The traditional ‘p’-book became the ‘killer’ application of the printing press and it certainly played a major part in changing human thought and behaviour. There is more than one suggestion above that other digital information vehicles are already playing their part in doing the same, although there are concerns about the possibly detrimental nature of some of these changes. It’s hard to judge what part the ebook will ultimately play, but I think that in their current manifestations there are more constraints than affordances. The alternative devices based on flexible display technologies I highlighted earlier seem much closer to the original Sheridon vision I started this posting with rather than the Sony Reader, iRex iLiad, or Amazon Kindle.

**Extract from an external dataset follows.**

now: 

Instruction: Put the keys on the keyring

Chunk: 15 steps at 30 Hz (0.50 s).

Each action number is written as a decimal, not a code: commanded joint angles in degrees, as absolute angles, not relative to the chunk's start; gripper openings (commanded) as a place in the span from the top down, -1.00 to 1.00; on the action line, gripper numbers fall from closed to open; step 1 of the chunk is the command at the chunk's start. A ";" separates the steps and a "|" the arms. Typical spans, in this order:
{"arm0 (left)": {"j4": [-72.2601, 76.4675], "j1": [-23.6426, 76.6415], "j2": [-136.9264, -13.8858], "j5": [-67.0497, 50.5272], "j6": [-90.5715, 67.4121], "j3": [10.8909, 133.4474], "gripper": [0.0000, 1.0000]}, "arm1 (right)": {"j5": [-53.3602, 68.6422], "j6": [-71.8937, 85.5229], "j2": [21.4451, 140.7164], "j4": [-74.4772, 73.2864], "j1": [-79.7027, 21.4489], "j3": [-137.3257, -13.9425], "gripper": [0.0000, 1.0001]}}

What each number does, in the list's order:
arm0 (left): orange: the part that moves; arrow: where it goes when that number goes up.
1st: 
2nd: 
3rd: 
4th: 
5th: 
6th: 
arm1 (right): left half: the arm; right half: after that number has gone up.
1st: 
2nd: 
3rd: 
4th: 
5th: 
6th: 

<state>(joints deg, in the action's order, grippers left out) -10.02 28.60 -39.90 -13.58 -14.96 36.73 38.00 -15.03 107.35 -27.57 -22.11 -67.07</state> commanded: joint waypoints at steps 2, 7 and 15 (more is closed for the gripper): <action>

Consequently, I think it’s a combination of one such new generation device at a non-premium cost, plus a large scale preferably global open content initiative, plus a download system like the Amazon Kindle’s that are necessary to advance both thinking about the nature of, and developing the market for, ebooks. Failing that, alternative technologies will fill the niche by default and may ultimately absorb some of the technologies originally designed for the dedicated ebook.
Addendum (26 September 2008)
The day after I posted the above article on Auricle the theme of Victor Keegan’s column A new page in the history of startups (Guardian, 26 September 2008) was ebooks as newspaper reading tools. Like myself, he found Plastic Logic’s forthcoming device of considerable interest although he also expressed some reservations about its larger (what I called ‘clipboard’) size. I have fewer reservations about this because its other other dimensions and light weight could make for a more comfortable reading experience. I’m also thinking about the potential of such a clipboard-sized device in the context of hospitals, technical, educational, and industrial environments. We can but hope that such potential is realised in actual practice.